> DATA SHOWN

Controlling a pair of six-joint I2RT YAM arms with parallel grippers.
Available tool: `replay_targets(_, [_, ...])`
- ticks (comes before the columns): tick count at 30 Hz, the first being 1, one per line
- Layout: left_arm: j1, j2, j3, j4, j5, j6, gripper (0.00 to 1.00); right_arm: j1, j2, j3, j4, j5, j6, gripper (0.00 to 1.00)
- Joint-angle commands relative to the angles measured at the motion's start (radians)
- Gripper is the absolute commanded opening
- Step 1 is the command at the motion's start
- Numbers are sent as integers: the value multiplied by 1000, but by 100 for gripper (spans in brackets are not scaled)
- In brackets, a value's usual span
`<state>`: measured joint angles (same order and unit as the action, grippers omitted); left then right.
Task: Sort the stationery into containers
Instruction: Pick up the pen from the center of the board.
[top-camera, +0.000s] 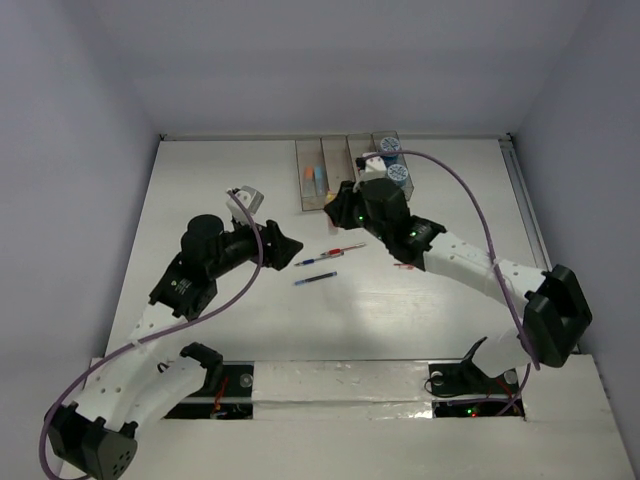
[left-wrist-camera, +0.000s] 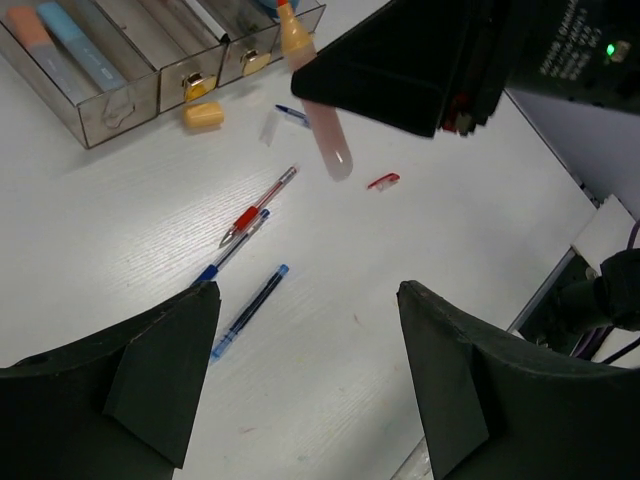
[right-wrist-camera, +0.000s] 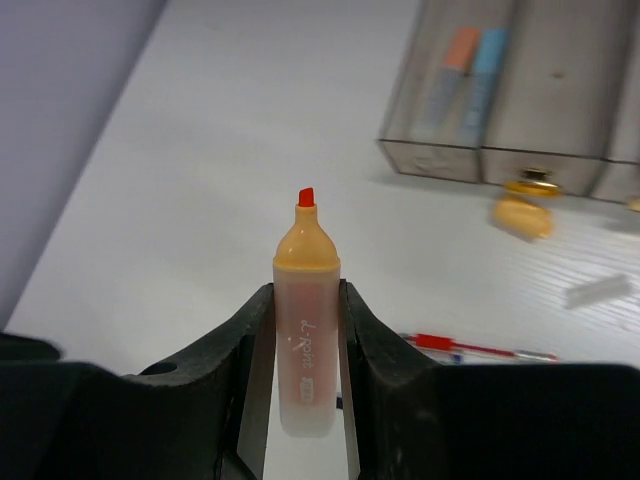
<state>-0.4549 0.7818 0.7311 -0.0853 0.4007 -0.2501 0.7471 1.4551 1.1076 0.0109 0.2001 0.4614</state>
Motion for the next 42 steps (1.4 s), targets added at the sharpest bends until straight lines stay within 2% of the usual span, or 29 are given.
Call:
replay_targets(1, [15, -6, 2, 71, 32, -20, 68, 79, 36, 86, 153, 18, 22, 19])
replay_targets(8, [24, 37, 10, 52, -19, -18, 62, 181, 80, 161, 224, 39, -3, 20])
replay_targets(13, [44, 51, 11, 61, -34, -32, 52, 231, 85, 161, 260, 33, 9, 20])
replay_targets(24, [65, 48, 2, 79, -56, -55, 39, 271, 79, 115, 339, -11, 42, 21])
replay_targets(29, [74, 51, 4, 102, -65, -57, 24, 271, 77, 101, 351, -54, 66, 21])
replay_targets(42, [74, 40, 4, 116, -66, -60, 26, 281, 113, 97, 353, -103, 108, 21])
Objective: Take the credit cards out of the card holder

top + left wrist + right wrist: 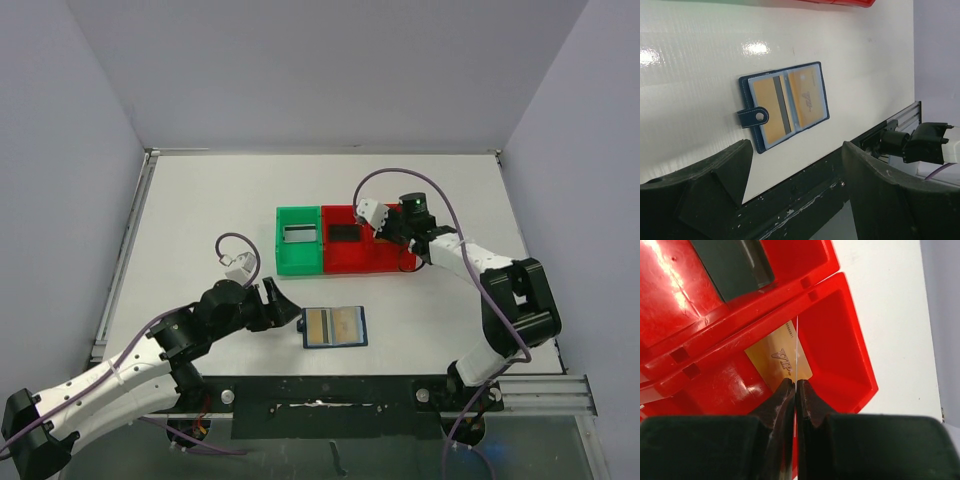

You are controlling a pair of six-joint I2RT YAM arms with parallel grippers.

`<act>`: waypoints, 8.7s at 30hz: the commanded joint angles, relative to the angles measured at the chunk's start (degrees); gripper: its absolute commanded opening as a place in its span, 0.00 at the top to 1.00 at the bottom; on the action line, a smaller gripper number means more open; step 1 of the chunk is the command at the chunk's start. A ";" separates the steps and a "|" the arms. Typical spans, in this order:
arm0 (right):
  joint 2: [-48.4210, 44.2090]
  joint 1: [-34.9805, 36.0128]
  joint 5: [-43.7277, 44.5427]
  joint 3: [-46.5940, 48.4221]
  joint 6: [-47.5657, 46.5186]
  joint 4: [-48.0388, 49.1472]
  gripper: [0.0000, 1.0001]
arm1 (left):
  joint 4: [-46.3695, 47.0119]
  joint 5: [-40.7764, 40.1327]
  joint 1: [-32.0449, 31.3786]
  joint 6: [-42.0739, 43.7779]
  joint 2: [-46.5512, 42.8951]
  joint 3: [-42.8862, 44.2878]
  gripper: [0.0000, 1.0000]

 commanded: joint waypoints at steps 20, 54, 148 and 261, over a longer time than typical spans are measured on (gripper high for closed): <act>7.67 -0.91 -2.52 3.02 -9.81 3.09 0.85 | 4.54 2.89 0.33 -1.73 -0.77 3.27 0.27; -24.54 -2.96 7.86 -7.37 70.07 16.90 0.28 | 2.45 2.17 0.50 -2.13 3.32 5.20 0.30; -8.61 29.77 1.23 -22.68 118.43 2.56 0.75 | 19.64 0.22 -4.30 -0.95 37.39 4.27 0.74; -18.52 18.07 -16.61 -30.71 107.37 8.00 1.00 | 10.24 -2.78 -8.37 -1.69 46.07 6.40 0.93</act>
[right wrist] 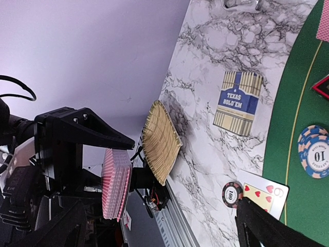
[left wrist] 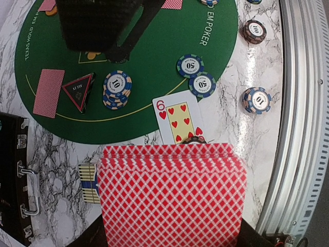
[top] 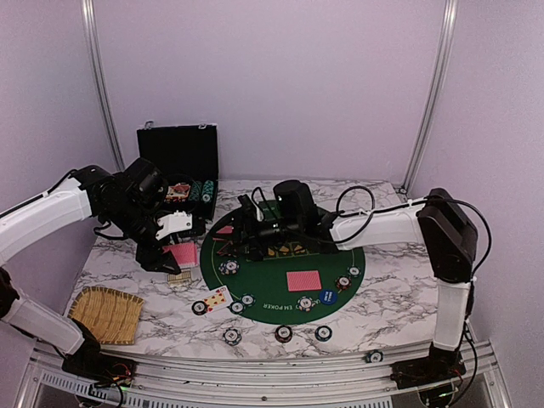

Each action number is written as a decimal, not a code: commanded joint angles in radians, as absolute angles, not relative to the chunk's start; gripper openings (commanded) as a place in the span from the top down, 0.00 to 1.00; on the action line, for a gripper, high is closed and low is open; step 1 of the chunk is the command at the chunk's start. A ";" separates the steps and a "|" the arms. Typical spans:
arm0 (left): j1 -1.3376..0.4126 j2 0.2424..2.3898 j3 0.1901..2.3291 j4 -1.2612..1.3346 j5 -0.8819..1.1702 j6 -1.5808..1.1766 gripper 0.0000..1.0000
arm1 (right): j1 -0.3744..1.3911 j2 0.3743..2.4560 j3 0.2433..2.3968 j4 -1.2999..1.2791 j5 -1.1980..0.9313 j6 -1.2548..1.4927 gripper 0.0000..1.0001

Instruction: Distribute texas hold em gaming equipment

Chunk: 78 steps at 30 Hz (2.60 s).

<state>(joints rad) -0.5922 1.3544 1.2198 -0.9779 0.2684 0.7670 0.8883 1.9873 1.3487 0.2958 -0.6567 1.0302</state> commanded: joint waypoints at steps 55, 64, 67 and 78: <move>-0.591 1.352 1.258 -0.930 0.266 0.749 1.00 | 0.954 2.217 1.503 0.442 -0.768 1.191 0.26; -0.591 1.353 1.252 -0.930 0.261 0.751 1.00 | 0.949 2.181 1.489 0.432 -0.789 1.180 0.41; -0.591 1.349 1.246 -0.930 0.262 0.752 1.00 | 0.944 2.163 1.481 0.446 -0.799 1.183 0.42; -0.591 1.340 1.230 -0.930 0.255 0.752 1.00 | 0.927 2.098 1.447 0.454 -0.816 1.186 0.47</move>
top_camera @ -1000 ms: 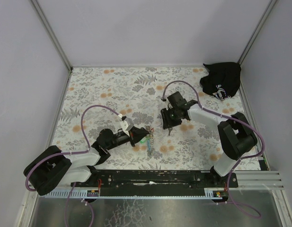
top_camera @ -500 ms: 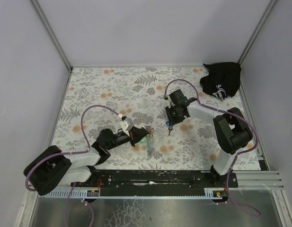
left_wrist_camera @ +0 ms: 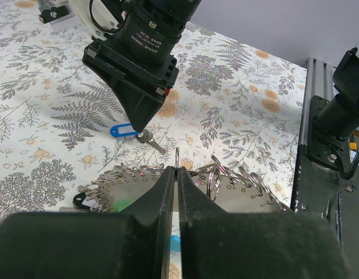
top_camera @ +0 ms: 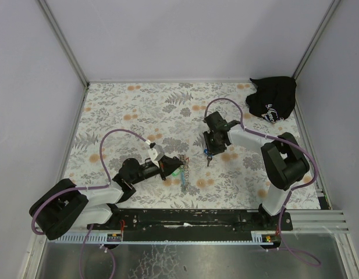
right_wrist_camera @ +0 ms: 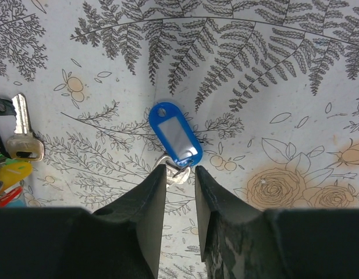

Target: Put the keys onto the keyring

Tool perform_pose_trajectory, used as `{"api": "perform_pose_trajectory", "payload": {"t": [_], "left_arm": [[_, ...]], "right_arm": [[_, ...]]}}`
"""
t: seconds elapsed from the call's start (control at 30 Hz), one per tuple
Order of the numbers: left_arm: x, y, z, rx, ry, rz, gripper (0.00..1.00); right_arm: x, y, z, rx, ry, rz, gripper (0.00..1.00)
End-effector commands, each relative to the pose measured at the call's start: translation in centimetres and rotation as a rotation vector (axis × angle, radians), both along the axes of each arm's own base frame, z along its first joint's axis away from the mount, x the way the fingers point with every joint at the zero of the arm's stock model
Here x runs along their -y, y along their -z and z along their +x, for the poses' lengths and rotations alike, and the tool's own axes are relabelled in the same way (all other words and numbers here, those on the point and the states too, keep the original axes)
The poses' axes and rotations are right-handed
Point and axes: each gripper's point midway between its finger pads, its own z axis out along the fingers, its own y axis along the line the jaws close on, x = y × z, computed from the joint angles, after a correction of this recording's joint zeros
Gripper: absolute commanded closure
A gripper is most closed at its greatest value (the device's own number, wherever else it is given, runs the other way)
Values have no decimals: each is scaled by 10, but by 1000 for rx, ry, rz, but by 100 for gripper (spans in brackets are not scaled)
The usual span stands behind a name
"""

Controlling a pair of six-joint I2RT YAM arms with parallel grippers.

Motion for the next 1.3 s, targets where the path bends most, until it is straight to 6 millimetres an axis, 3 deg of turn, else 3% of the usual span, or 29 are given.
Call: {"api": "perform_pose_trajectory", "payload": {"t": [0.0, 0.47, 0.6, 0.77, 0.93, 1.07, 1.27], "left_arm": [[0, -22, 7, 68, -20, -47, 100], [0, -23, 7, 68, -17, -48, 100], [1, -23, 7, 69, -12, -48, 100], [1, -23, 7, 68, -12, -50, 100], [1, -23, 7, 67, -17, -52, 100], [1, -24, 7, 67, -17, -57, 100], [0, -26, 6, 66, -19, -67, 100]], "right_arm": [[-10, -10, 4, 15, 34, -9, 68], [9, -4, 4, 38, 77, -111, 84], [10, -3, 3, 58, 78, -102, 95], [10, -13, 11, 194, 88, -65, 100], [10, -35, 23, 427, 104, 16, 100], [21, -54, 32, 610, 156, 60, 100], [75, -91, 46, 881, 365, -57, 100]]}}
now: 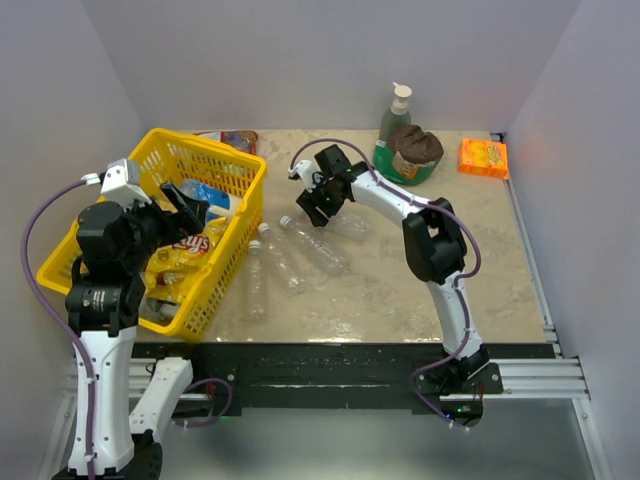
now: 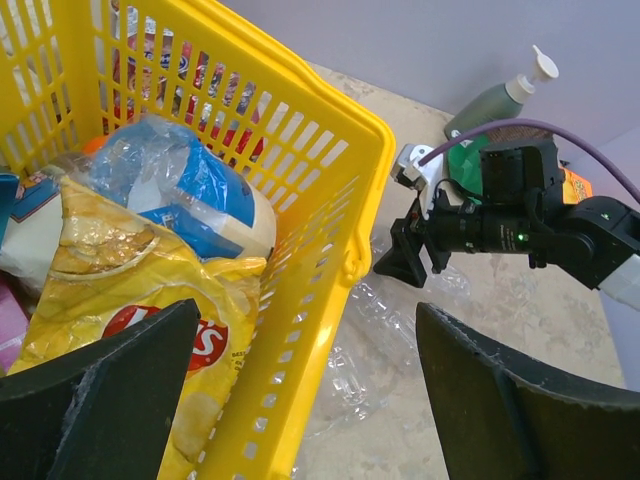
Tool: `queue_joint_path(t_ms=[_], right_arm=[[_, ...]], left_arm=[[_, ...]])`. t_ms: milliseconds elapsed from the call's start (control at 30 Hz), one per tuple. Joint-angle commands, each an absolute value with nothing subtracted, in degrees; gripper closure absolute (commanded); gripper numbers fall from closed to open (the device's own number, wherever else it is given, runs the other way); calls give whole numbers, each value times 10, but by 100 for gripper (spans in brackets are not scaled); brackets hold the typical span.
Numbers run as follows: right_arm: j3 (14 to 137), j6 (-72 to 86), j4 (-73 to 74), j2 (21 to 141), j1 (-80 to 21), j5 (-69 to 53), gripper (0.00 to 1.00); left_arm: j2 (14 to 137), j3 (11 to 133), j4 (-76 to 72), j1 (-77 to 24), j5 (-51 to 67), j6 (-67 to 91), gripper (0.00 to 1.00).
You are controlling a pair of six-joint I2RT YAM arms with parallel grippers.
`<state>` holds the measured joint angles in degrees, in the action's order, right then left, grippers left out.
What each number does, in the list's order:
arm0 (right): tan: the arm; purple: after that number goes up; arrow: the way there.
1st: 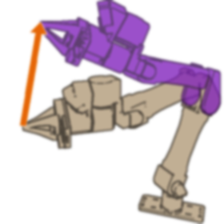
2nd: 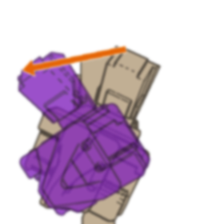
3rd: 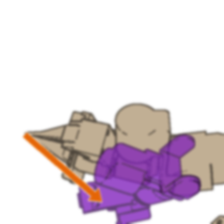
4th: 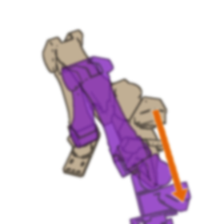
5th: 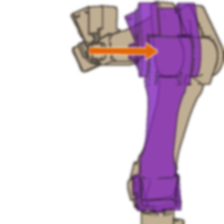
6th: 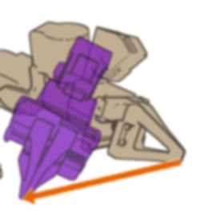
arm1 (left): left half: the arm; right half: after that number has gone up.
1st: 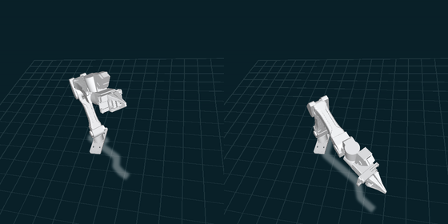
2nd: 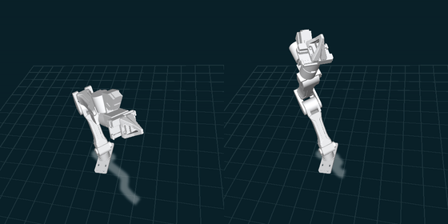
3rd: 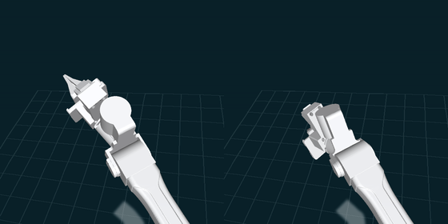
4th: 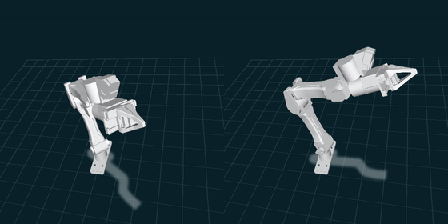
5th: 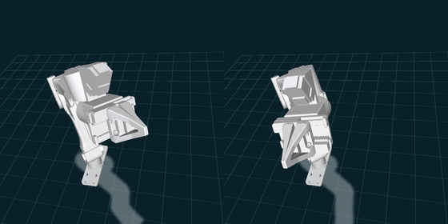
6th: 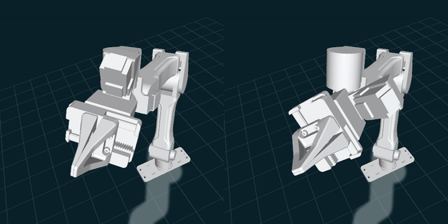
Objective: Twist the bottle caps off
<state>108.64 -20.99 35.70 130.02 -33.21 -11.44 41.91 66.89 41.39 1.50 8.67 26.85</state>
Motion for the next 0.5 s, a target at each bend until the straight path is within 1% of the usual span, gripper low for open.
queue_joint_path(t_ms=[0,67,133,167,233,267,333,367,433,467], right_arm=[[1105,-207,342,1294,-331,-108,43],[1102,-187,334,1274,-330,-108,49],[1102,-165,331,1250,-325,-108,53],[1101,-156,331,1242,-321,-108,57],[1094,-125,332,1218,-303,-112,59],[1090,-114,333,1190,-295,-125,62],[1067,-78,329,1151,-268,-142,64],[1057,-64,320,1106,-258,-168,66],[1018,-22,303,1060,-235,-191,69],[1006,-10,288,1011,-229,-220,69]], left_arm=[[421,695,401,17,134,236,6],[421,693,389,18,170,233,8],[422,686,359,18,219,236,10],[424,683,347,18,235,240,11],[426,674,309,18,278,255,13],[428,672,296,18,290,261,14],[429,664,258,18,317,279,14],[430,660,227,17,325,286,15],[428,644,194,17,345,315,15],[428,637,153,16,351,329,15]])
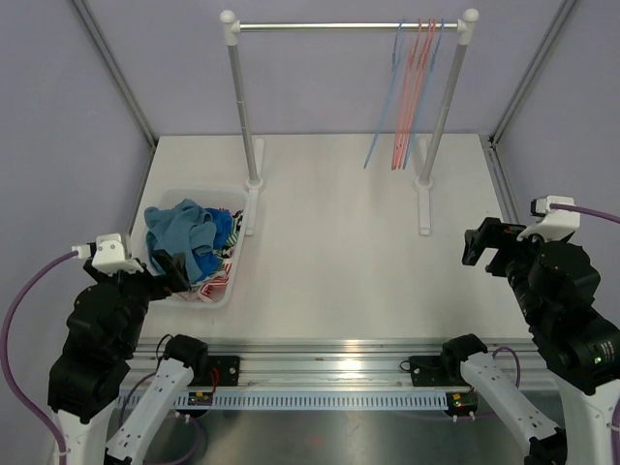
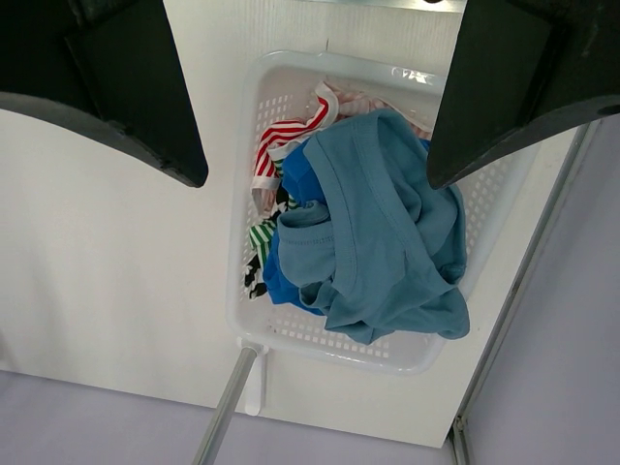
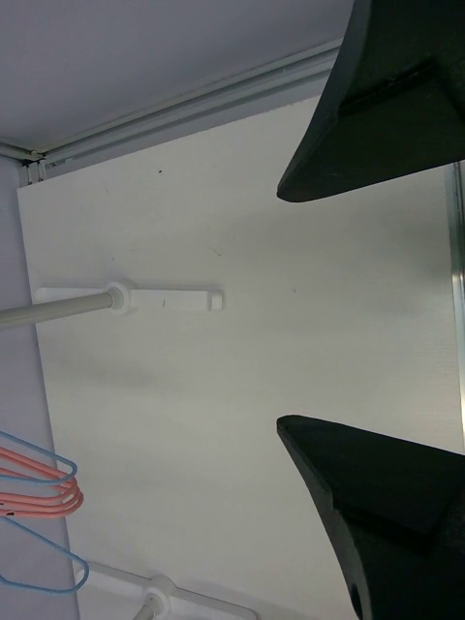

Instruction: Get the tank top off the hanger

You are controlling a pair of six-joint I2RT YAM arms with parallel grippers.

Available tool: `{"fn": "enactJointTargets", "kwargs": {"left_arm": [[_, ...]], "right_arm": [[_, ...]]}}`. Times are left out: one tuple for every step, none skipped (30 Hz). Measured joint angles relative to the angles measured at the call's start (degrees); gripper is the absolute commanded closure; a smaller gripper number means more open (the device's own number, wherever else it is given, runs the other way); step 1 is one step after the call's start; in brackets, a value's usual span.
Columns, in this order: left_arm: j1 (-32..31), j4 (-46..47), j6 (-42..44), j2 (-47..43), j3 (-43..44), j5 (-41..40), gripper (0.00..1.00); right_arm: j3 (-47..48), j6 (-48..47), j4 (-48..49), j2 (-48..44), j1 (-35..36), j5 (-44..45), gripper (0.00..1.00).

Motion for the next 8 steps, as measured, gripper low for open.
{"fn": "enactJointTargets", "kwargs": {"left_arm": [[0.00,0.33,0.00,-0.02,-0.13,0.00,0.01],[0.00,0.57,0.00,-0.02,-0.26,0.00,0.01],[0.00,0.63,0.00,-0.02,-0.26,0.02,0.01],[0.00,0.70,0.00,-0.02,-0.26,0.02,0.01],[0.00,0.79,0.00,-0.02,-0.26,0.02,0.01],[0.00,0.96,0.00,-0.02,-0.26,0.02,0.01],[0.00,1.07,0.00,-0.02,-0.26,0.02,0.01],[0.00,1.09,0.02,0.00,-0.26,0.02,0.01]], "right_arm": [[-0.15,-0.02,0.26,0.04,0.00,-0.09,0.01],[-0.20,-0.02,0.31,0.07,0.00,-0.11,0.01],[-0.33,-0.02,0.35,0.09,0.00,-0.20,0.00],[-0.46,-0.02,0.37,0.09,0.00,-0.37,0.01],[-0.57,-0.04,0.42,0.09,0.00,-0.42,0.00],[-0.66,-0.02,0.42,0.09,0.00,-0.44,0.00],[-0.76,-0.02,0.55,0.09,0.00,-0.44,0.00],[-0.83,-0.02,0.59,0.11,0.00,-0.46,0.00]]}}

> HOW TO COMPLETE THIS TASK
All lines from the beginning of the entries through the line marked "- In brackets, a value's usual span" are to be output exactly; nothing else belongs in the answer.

> TASK SOLUTION
Controlling a pair of six-joint I2RT YAM arms with parallel grippers.
Available tool: `replay_targets(_, [_, ...])`
- ticks (comes before the columns): tick count at 30 Hz, the first being 1, one per line
- Layout: left_arm: j1, j2, j3, j4, j5, j6, gripper (0.00 to 1.00); right_arm: j1, j2, j3, j4, j5, j6, gripper (0.00 to 1.00)
- Joint-angle commands relative to the angles measured at the motion's start (radians)
- Gripper is the absolute commanded opening
- Step 1 is the command at the motion's start
- Numbers are sent as integers: the value multiplied by 1000, but by 100 for gripper (spans in brackets are not scaled)
- In brackets, a value's usual span

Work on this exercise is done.